##### SUPPLIED INFORMATION

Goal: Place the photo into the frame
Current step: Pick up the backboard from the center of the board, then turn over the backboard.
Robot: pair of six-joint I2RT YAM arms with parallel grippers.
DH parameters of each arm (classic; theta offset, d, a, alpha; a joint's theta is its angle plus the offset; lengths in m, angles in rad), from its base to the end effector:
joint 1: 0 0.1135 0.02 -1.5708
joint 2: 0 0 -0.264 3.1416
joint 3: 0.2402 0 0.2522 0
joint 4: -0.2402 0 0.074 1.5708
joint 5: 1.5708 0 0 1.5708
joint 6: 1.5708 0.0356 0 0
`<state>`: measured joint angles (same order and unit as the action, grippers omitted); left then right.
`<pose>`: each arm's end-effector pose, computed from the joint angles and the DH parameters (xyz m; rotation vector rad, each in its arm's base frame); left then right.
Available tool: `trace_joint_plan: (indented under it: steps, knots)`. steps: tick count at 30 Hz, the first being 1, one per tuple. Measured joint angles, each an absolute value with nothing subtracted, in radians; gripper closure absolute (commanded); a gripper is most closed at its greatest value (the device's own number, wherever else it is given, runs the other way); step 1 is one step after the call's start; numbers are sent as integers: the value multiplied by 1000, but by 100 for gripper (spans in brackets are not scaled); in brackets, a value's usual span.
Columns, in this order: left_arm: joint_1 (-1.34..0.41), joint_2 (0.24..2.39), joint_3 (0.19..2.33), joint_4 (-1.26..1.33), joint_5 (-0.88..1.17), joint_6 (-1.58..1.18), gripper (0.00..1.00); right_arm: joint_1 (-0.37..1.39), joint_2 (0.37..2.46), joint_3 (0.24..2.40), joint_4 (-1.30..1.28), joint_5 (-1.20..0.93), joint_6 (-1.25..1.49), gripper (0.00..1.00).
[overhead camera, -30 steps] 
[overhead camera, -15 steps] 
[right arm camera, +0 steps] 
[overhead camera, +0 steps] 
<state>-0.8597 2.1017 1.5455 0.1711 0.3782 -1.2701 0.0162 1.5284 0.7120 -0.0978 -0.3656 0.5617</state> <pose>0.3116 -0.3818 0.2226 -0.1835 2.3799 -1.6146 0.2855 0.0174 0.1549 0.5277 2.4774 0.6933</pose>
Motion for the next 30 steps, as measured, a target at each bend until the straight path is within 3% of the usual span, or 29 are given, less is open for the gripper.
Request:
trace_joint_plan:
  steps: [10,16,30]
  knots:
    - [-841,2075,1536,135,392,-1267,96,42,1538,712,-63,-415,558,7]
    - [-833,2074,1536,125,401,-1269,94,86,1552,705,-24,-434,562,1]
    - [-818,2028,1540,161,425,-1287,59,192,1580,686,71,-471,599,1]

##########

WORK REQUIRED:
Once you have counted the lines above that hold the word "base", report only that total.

ANSWER TO THE EXERCISE:
2